Evandro Franz, Siumar Pedro Tironi, Gean Lopes da Luz, Luiz Antonio Cezarotto, Douglas Vinicius Zago, Debora Munaretto, Cristiano Reshcke Lajús, Rodrigo Barichello

Abstract


Na região Sul do Brasil é comum o cultivo de azevém (Lolium multiflorum) como pastagem e cobertura de inverno, muitas vezes em área de cultivo de milho em sucessão. Com isso, objetivou-se, avaliar efeitos de diferentes manejos de controle de azevém sobre o desenvolvimento inicial e a produtividade da cultura do milho, assim como a composição florística de plantas daninhas.

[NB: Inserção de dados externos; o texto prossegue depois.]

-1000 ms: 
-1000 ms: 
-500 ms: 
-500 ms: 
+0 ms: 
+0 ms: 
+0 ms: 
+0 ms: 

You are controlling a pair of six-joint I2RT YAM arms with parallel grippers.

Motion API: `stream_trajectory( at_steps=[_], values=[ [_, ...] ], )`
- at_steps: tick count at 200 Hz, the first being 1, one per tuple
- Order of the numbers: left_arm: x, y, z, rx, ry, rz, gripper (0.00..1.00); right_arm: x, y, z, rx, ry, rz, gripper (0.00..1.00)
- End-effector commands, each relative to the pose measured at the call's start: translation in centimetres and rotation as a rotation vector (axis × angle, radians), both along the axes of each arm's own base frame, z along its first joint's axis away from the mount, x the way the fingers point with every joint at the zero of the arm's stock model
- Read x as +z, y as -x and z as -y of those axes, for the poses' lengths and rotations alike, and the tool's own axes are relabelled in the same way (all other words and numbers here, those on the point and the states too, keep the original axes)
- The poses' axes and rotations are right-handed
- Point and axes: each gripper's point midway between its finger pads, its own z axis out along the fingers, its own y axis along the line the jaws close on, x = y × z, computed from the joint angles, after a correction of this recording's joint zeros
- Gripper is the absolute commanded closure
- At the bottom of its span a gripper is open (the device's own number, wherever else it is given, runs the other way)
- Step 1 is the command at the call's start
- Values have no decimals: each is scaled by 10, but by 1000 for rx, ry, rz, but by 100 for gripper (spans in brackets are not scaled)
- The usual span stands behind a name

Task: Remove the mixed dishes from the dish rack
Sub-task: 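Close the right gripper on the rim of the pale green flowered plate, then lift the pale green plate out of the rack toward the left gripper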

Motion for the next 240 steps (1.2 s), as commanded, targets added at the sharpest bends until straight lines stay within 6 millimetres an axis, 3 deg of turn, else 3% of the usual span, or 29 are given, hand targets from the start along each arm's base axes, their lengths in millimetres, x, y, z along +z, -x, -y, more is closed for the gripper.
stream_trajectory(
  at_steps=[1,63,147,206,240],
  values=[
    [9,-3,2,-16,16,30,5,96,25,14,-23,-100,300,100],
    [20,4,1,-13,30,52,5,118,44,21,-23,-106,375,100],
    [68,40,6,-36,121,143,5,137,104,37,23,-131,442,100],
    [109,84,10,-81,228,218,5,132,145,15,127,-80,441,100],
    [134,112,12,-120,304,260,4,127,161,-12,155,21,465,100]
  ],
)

Foi conduzido um ensaio, a campo, em blocos casualizados, com quatro repetições. Foram avaliados o controle químico (dessecação) aos 30, 20, 10, 0 dia(s) anterior(es) a semeadura (DAS), roçada com palhada, roçada sem palhada e testemunha sem controle da cobertura de azevém. As variáveis analisadas foram: número de plantas emergidas aos 10 e 20 dias após a emergência (DAE); altura de plantas após 10, 20, 30 e 40 DAE; diâmetro de colmo após 20, 30 e 40 DAE; e produtividade de grãos; quantificação e identificação das plantas daninhas em 0,25 m2. A semeadura do milho sobre a palhada de azevém não manejado compromete o desenvolvimento inicial e a produtividade do milho. O manejo químico que se obteve melhor resultado foi realizado 10 DAS do milho, onde ocorreu menor densidade de plantas daninhas e a roçada pode ser uma forma de manejo alternativo, no entanto, é interessante deixar a palhada sobre o solo.


Keywords


Zea mays, Lolium multiflorum, época de dessecação. Plantas daninhas.